Indeed, the real Cuba is different—unique, really—and it is this very exceptionality that could make it one of the most exciting new vacation destinations for Americans in the coming years.
“Cuba is the next frontier in hospitality for the Americas,” said Gray Shealy, faculty for the program and former executive at Starwood Hotels. “It’s been largely undeveloped because of the U.S. embargo, and yet it’s so close. It’s sort of like the forbidden fruit.”
Rum and Cigars
A roadside scene in Pinar del Rio, Cuba.
Over the past two years, the Obama administration has moved to normalize relations with this island nation of 11 million people. Only Congress can fully repeal the decades-long trade embargo, but Obama has lifted limits on importing Cuban rum and cigars, and has named longtime diplomat Jeffrey DeLaurentis (SFS ’76), a Georgetown graduate, as America’s first ambassador to the island in more than 50 years. (The GHL students met with DeLaurentis, as well as several other U.S and Cuban representatives, during the trip.)
Tourism is still officially off limits for U.S. citizens. “You aren’t allowed to just go and sit on the beach as an American citizen,” Shealy said. But educational tours are among 12 permitted categories of travel by the U.S. government.

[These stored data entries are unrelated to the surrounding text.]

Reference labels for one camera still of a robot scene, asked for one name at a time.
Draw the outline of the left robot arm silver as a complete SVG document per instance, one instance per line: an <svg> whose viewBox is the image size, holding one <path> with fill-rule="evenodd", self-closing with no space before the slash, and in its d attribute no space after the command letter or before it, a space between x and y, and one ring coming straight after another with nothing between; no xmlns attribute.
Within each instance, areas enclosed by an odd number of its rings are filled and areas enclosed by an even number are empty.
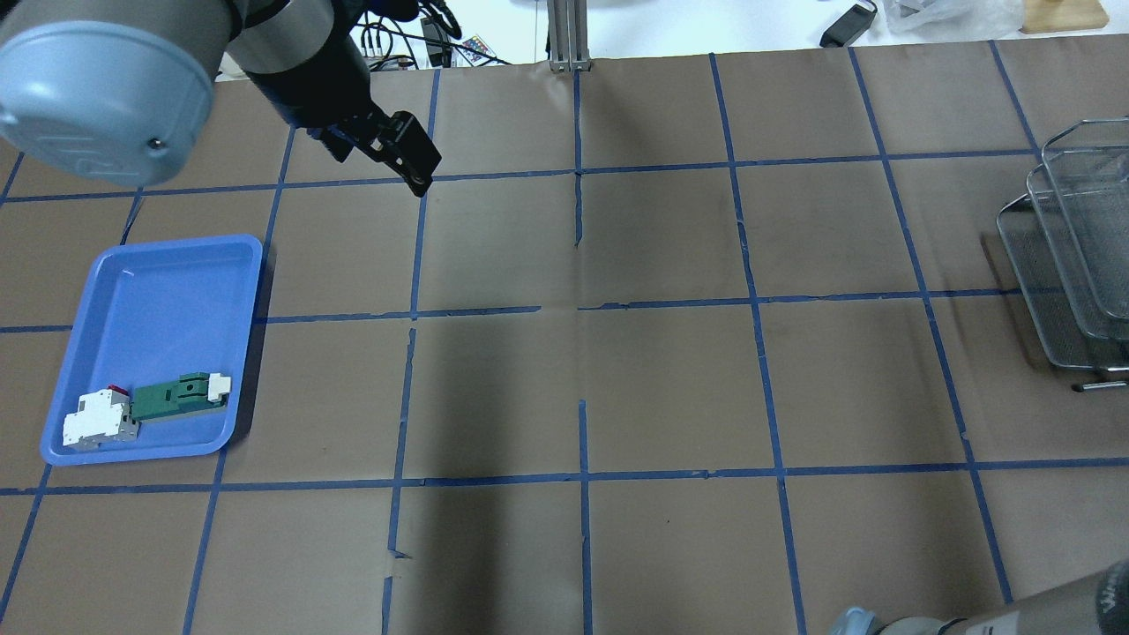
<svg viewBox="0 0 1129 635"><path fill-rule="evenodd" d="M21 153L121 186L184 168L224 56L335 160L355 150L422 197L441 153L387 114L351 37L364 1L5 1L1 129Z"/></svg>

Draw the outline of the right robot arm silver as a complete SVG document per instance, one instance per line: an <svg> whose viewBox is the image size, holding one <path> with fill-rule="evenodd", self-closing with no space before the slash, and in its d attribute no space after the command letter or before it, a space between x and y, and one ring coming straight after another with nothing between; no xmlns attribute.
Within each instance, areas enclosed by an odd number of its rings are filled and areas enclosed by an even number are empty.
<svg viewBox="0 0 1129 635"><path fill-rule="evenodd" d="M879 620L851 607L835 618L831 634L1126 634L1128 560L1085 579L1050 588L972 617L903 617Z"/></svg>

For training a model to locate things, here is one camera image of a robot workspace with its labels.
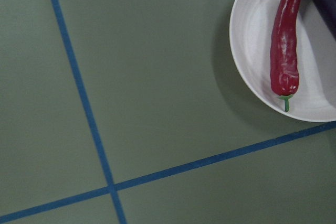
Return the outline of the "pink plate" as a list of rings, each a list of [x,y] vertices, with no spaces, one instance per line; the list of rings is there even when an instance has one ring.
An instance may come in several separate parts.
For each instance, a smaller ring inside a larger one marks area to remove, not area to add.
[[[230,47],[239,74],[273,110],[308,122],[335,120],[335,38],[312,0],[302,0],[297,19],[298,91],[284,102],[270,87],[270,46],[280,0],[235,0],[229,23]]]

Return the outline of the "red chili pepper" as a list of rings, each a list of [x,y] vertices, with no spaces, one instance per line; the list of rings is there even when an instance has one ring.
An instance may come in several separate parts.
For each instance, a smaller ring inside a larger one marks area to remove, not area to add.
[[[271,33],[270,86],[290,110],[299,87],[296,24],[301,0],[280,0]]]

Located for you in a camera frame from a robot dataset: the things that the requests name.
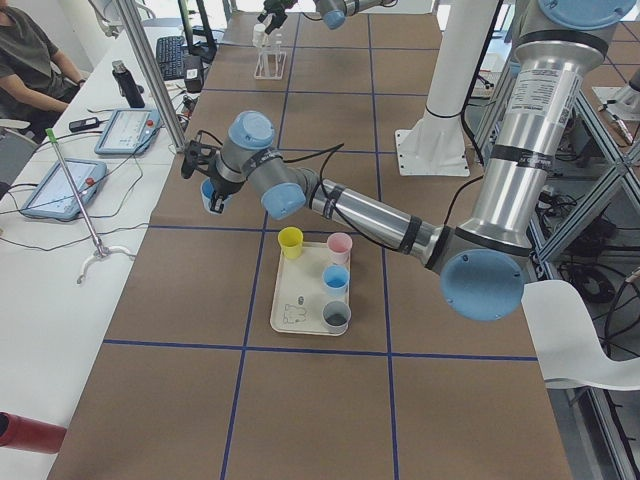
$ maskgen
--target person
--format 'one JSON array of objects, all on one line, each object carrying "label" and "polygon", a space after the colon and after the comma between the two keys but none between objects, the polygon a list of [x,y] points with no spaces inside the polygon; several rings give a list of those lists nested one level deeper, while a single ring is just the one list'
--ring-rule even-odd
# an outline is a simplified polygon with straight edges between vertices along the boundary
[{"label": "person", "polygon": [[28,130],[40,142],[44,130],[53,126],[83,84],[73,61],[31,17],[8,6],[8,0],[0,0],[0,105],[4,114],[30,122]]}]

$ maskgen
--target gray cup
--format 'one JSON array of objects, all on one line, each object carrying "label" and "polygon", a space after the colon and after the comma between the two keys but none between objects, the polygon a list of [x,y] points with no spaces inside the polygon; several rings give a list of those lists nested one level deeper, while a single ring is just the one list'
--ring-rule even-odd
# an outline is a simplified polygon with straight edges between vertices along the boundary
[{"label": "gray cup", "polygon": [[322,319],[329,333],[342,334],[347,331],[349,326],[351,309],[349,305],[339,300],[329,302],[322,310]]}]

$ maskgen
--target phone
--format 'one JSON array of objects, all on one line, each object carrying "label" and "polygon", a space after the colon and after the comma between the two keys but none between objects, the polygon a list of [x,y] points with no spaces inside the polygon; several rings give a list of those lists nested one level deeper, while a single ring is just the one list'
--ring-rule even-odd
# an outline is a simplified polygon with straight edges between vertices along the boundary
[{"label": "phone", "polygon": [[81,132],[83,130],[91,130],[92,128],[96,128],[100,125],[100,120],[98,117],[91,118],[83,118],[82,120],[75,120],[73,122],[69,122],[69,130],[72,132]]}]

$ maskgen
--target red object
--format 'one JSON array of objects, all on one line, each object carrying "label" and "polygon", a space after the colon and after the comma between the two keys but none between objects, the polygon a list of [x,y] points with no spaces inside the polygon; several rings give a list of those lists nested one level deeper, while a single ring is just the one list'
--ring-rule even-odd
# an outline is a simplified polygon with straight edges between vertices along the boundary
[{"label": "red object", "polygon": [[0,413],[0,447],[58,453],[67,429],[30,418]]}]

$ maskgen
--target water bottle
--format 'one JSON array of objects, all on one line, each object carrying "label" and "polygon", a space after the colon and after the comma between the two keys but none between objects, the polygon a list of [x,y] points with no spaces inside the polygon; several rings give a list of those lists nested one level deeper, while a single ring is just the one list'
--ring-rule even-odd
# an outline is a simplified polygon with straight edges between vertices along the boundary
[{"label": "water bottle", "polygon": [[120,86],[120,92],[124,95],[129,102],[131,108],[143,108],[144,100],[138,90],[135,80],[131,72],[124,66],[122,60],[116,60],[113,65],[113,78],[116,79]]}]

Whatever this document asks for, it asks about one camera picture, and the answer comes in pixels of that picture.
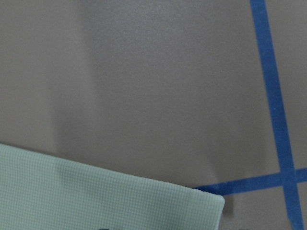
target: gray floor
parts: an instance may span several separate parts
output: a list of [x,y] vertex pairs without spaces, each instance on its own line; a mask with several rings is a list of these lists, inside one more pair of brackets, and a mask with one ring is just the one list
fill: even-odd
[[[305,168],[307,3],[267,7]],[[0,21],[1,143],[189,187],[279,172],[249,1],[2,1]],[[282,188],[227,196],[220,229],[289,230]]]

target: blue tape line
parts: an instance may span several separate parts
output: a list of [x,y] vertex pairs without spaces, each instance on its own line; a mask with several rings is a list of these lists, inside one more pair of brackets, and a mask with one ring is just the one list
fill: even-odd
[[296,181],[298,183],[307,182],[307,168],[296,170]]
[[231,195],[282,186],[280,173],[196,187],[218,195]]
[[304,225],[296,183],[295,168],[266,5],[264,0],[250,0],[250,4],[255,24],[262,71],[267,89],[287,213],[293,229],[303,230]]

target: gray surface
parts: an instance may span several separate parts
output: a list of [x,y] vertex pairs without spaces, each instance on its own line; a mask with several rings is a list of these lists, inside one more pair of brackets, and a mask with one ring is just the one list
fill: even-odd
[[307,1],[270,0],[267,8],[295,166],[306,168]]
[[283,188],[271,188],[225,197],[221,230],[291,230]]
[[[305,9],[268,2],[297,167]],[[0,22],[1,143],[190,187],[279,172],[249,1],[2,1]],[[221,229],[290,229],[281,188],[226,197]]]
[[307,183],[298,184],[299,197],[302,206],[304,225],[307,226]]

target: green checkered cloth
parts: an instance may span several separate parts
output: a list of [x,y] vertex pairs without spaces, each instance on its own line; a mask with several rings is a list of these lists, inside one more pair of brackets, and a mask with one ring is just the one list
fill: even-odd
[[0,230],[217,230],[224,199],[0,144]]

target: grid pattern
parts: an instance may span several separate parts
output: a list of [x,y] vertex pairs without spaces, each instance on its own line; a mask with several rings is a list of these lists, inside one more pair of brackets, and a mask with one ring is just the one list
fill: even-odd
[[251,0],[250,4],[281,172],[197,188],[220,195],[230,195],[282,186],[292,228],[304,230],[297,183],[307,181],[307,169],[295,170],[294,167],[265,0]]
[[217,230],[224,198],[0,144],[4,230]]

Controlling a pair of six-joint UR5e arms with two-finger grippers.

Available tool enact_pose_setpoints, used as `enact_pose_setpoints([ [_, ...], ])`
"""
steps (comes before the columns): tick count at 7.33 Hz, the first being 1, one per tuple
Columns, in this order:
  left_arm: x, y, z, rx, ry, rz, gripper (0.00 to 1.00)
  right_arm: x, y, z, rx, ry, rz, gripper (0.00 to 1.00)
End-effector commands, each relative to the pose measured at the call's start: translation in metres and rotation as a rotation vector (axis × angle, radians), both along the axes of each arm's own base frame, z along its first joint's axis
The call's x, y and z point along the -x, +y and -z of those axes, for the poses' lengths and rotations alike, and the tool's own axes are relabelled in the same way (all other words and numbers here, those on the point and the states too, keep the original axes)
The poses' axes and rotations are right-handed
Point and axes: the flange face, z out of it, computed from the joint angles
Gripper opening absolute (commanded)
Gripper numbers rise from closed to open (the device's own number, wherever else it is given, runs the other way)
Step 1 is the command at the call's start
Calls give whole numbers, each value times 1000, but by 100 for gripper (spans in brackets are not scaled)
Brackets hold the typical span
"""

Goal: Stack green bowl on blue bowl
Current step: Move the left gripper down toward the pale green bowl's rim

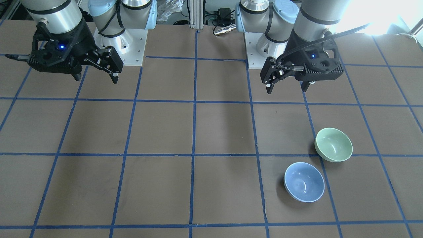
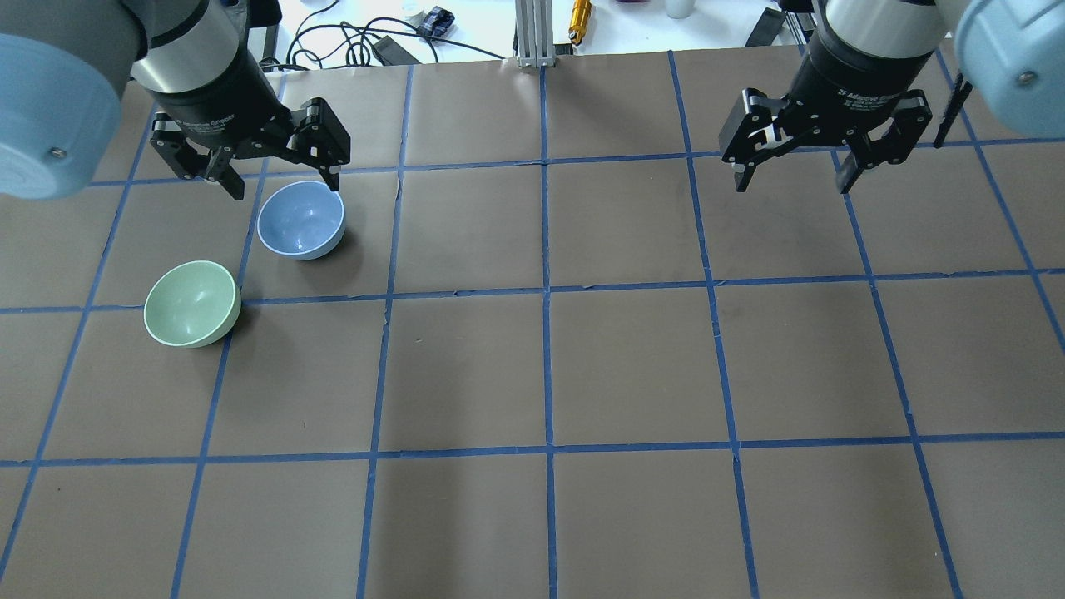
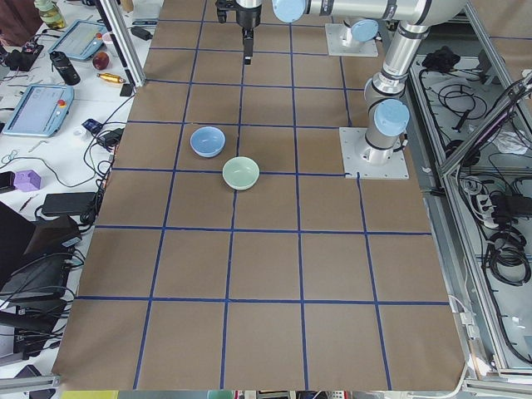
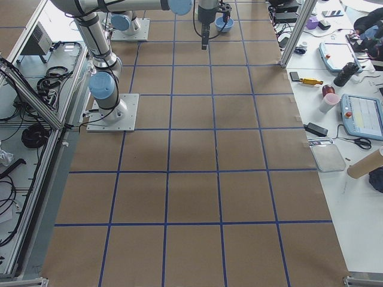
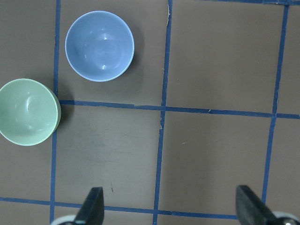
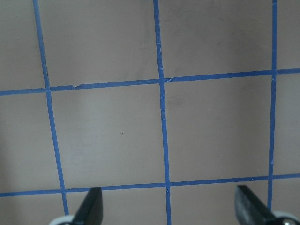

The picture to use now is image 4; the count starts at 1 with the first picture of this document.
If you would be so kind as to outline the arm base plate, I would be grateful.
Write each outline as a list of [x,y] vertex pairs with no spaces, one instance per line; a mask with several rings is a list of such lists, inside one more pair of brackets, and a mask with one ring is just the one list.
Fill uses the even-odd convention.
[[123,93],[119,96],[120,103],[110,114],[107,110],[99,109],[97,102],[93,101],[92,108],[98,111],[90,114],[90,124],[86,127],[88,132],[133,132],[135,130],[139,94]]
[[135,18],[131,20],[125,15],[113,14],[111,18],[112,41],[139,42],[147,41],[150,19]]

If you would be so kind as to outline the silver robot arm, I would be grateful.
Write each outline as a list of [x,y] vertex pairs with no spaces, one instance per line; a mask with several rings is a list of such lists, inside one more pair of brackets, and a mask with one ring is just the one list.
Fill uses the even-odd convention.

When they arrived on the island in late October, the students encountered a unique cultural ecosystem, frozen in time. Beautifully restored American cars from the 1950s share the roads with clunky Soviet-era vehicles and buses shipped from China. Much of Havana has an otherworldly “European” feel—albeit a Europe where many of the graceful buildings are crumbling. Music pours from apartments in Old Havana; people sometimes dance in the streets. Shealy, who has traveled throughout the world, called it “the most artistic city” he has ever seen.
Students tour a local farm and paladar with the ecologist-proprietor at Finca Agroecologica El Paraiso in Viñales, Cuba.
It’s that sense of charm and authenticity that Cuban officials are determined to preserve, said Nelson Pimentel, a GHL student from the Dominican Republic who works as the Head Butler for the St. Regis Hotel in Washington, D.C.
“A lot of people think we want to be changed,” Pimentel recalled a local urban planner telling the group. “But we want to preserve our culture, preserve what we already have.”
Those sentiments could mesh nicely with new generations of American tourists eager to experience the true cultures of the places they visit. In Cuba, that means eschewing the government-run restaurants with their canned vegetables and Soviet-era sensibilities, and sampling the many excellent privately-run paladars, some on the top floors of homes and apartment buildings. “Farm-to-table” dining might be a fashionable trend in the United States; in Cuba, it’s a necessity and a way of life.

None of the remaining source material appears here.